AMOUNT_COLUMN = "amount"
# Exclude customers with no historical spend
if history[TRANSACTION_DATA_SOURCE].filter(
by=AMOUNT_COLUMN, condition=lambda x: x < 0
).count() == 0:
return None
target_window = timedelta(days=TARGET_WINDOW_DAYS)
if target_function.has_incomplete_training_window(ctx, target_window):
return None
future = future.interval_from(ctx[target_function.SPLIT_TIMESTAMP], target_window)
spend_transactions = future[TRANSACTION_DATA_SOURCE].filter(
by=AMOUNT_COLUMN,
condition=lambda x: x < 0,
)
total_spend = spend_transactions.sum(column=AMOUNT_COLUMN)
return np.array([total_spend], dtype=np.float32)
Recommended Metrics
| Metric | Why it matters |
|---|---|
| MAE | Average prediction error in the same units as spend — easy to interpret. |
| RMSE | Penalizes large errors more than MAE — useful when outlier accuracy matters. |
| R² Score | How much variance the model explains.
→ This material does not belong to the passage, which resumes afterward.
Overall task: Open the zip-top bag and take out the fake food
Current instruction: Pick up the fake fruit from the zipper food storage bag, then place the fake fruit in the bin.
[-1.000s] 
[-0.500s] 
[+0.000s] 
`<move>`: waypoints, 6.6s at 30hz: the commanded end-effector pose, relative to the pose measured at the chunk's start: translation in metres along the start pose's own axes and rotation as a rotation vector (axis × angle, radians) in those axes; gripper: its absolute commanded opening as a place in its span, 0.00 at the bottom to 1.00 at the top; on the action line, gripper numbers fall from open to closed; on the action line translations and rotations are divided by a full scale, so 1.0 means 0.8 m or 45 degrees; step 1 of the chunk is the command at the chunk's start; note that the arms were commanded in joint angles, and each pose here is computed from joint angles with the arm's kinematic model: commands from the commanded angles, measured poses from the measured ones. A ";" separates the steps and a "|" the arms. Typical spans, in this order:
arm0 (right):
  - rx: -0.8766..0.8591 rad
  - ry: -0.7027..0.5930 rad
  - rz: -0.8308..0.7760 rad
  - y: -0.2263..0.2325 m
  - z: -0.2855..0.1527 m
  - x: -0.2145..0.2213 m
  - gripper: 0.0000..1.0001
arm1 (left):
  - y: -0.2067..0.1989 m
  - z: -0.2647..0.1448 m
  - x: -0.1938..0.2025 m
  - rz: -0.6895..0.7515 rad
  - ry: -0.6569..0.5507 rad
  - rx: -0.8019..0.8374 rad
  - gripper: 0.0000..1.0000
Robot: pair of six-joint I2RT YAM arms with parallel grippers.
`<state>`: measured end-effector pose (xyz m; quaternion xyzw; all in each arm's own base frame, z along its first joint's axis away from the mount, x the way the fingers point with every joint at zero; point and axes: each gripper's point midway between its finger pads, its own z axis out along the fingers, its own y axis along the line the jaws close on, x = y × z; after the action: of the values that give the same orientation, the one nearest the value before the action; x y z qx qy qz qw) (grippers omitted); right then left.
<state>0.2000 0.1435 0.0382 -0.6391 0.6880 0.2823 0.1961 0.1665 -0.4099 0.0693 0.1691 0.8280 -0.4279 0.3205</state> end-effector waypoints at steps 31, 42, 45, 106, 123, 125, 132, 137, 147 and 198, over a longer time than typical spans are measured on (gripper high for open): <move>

Values above 0.5 indicate meaningful predictive power. |
Production Tips
-
Normalize spend by time active. Customers who received their card mid-month will naturally have lower spend. Normalize by the number of active days in the window.
-
Use predictions for credit limit reviews. Customers predicted to spend significantly more than their limit may benefit from a proactive limit increase.
-
Segment by card type. Business cards, premium cards, and basic cards have different spending patterns. Consider training separate models or adding card type as a feature.
-
Watch for seasonality. Holiday spending spikes and summer dips are predictable but real. Retrain monthly to capture seasonal patterns.